***** AVAILABLE DATA *****

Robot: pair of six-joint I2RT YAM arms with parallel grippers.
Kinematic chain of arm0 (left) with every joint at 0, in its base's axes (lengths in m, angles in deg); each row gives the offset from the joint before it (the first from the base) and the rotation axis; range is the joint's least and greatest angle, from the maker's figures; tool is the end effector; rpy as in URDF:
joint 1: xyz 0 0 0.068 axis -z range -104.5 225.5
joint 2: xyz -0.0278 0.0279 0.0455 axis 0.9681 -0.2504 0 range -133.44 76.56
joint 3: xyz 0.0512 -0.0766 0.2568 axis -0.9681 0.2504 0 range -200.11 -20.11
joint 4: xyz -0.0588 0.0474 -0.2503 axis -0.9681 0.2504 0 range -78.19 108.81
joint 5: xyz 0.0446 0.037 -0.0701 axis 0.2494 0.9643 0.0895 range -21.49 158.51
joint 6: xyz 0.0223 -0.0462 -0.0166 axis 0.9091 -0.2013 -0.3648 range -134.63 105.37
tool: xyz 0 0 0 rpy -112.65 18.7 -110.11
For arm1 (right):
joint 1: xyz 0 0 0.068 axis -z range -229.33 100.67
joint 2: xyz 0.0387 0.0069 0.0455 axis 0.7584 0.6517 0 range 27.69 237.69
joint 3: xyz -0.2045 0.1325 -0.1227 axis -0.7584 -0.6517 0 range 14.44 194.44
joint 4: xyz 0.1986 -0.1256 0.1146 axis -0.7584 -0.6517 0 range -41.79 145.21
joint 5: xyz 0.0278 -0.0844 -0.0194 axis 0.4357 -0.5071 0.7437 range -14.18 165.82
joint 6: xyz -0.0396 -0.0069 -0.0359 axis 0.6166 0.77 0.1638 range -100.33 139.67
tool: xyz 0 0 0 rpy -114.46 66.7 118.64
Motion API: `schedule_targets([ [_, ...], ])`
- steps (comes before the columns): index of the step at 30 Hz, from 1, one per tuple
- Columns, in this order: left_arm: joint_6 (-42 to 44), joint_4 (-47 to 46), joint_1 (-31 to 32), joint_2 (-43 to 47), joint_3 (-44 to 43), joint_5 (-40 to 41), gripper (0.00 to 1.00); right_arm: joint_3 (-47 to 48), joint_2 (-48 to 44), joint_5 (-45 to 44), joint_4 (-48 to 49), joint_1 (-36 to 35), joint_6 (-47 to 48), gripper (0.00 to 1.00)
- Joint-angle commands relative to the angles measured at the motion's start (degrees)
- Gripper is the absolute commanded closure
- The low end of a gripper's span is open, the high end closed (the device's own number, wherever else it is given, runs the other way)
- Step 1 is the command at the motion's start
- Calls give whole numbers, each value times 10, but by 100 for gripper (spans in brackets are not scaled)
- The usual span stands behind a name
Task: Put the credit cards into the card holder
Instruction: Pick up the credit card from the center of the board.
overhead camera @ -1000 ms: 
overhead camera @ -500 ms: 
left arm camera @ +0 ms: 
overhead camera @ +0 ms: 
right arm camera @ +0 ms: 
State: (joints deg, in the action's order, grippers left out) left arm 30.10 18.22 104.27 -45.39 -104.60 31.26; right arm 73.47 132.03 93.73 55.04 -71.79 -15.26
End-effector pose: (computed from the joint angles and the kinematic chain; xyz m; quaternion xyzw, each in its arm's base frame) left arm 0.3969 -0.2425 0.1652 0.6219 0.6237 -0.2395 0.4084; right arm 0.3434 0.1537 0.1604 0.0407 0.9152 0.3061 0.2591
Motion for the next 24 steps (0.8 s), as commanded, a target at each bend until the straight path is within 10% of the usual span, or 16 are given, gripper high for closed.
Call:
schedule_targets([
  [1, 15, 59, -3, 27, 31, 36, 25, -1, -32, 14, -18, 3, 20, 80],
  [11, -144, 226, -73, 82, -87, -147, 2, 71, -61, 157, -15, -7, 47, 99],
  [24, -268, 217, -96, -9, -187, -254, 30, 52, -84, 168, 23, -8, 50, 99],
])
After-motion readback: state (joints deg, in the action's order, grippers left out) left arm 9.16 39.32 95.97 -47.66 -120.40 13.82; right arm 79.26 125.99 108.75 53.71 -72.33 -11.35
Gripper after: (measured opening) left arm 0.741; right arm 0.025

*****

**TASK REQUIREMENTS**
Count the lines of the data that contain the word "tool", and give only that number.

**EXERCISE RESPONSE**
3